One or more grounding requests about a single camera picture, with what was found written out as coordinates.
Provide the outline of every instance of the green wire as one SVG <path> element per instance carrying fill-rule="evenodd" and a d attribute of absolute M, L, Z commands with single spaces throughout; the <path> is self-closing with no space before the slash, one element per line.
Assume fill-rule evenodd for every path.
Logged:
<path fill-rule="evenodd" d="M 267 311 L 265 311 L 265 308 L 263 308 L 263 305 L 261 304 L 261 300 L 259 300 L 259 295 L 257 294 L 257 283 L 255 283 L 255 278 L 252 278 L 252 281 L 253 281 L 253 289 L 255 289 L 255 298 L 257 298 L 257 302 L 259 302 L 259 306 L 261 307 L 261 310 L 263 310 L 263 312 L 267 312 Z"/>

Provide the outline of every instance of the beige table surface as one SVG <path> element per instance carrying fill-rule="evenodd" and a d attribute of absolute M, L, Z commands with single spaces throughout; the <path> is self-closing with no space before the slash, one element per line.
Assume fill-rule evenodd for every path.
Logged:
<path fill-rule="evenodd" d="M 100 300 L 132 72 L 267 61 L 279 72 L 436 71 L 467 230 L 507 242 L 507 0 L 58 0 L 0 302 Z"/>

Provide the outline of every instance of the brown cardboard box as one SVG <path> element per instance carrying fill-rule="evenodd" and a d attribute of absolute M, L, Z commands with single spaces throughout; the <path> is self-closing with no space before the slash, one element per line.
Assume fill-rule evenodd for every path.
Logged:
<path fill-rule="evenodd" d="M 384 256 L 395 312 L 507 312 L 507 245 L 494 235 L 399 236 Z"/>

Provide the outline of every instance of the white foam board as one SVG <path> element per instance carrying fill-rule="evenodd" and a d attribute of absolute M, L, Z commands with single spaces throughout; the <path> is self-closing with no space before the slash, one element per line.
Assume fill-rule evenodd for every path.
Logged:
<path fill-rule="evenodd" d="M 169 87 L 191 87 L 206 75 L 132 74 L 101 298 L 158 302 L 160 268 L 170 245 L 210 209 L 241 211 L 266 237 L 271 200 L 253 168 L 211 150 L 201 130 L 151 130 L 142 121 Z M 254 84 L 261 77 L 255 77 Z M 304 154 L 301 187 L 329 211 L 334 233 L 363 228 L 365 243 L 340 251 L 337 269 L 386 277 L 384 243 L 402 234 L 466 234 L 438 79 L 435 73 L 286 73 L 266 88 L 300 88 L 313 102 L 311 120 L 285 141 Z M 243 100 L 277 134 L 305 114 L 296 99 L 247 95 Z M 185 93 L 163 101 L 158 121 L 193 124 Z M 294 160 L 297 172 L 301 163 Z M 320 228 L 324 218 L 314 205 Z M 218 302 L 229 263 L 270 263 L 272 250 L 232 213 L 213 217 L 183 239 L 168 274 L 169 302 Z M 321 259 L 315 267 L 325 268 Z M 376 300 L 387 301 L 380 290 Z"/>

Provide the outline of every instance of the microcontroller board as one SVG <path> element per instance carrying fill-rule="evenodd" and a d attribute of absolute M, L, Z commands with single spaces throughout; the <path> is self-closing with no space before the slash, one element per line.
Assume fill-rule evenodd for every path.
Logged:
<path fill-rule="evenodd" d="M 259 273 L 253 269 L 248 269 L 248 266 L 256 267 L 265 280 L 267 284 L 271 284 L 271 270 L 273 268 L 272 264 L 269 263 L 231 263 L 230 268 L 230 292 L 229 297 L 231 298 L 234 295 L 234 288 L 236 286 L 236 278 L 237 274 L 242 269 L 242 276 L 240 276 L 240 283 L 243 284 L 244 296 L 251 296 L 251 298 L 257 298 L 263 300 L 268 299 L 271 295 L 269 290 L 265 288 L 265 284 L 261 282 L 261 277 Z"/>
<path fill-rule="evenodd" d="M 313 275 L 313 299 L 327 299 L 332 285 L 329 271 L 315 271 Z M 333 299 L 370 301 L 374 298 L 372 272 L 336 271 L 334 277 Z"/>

········

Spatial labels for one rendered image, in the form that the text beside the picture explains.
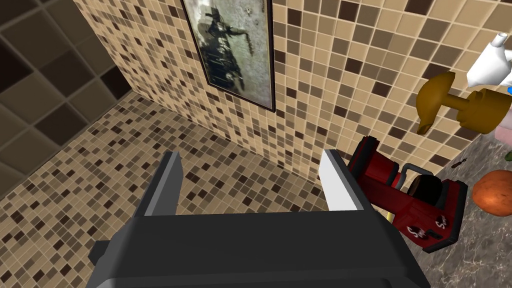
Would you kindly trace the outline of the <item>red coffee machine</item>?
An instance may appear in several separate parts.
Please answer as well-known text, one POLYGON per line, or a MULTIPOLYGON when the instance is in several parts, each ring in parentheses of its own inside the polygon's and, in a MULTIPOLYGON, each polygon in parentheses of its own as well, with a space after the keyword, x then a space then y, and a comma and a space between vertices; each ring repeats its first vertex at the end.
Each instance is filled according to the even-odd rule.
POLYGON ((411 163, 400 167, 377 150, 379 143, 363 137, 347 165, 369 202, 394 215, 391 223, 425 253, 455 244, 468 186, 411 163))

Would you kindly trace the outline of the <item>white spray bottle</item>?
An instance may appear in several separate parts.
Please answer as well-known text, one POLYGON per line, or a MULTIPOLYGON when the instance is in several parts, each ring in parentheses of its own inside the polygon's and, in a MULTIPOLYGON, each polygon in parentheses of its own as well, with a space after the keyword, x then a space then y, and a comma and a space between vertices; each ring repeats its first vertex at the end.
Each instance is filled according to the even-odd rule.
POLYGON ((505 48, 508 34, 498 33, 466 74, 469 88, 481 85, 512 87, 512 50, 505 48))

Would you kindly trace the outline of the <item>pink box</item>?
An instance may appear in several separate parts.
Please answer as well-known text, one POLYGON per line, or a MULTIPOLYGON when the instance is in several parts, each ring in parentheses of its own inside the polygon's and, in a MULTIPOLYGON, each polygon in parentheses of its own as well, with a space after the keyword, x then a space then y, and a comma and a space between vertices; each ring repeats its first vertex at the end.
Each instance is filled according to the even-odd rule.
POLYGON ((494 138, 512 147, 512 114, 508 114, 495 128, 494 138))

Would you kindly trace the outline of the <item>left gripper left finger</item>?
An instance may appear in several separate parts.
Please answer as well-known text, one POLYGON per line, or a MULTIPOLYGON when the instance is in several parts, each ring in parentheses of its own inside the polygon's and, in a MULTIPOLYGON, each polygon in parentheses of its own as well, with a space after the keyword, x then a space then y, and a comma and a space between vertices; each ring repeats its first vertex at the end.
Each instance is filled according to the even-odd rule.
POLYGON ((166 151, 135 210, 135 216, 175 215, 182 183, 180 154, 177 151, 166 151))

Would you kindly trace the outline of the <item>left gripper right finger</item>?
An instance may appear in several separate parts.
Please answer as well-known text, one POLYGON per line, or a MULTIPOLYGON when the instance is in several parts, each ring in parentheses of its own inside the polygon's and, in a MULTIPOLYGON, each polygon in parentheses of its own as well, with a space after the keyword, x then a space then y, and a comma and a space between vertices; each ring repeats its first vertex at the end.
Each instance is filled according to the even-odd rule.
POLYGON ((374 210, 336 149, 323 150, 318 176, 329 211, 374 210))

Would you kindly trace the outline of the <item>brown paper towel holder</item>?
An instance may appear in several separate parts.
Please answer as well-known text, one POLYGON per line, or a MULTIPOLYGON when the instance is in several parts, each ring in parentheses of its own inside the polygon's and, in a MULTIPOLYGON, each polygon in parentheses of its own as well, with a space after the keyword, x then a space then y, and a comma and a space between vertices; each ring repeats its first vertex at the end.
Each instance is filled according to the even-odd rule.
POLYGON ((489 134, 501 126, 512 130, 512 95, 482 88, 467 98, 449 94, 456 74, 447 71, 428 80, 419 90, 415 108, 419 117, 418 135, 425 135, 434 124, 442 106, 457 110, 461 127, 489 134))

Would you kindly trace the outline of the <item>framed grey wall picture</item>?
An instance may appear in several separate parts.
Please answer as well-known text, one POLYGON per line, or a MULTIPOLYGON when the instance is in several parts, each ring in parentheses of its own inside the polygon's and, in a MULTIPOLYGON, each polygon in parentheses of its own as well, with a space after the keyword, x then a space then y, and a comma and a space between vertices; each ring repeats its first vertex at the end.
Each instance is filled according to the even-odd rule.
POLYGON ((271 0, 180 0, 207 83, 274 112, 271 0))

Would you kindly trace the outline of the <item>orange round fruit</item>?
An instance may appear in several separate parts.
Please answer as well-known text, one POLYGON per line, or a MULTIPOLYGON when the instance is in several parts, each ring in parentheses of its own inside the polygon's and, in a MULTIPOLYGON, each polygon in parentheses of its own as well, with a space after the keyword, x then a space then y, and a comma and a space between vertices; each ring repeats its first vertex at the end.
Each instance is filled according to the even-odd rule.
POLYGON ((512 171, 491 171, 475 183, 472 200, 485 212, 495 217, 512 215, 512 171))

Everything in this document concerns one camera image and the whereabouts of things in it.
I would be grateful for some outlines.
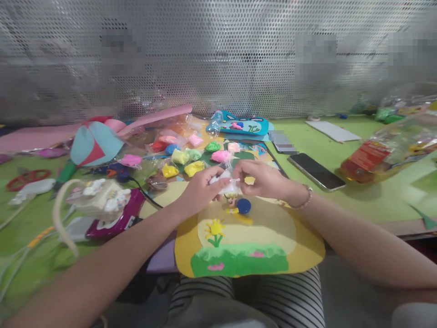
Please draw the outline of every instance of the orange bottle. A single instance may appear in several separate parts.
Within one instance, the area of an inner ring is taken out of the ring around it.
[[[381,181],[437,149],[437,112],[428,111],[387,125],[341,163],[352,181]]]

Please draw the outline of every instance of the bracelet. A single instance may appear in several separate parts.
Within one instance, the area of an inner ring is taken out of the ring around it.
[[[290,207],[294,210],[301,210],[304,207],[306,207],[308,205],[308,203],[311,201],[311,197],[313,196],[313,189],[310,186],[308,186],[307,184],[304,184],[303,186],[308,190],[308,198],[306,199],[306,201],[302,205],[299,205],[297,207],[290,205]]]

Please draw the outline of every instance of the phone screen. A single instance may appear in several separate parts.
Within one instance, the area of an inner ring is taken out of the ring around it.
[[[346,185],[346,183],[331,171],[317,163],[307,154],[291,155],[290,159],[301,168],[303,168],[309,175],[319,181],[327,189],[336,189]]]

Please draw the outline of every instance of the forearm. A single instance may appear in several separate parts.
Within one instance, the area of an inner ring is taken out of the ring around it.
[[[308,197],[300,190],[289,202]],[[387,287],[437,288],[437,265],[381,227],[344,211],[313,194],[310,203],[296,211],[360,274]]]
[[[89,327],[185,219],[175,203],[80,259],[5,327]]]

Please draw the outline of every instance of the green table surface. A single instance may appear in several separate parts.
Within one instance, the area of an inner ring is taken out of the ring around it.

········

Using the listing, filter for "gripper" and return the matching lines.

--- Output for this task ---
Would you kindly trace the outline of the <item>left gripper left finger</item>?
Would you kindly trace the outline of the <item>left gripper right finger</item>?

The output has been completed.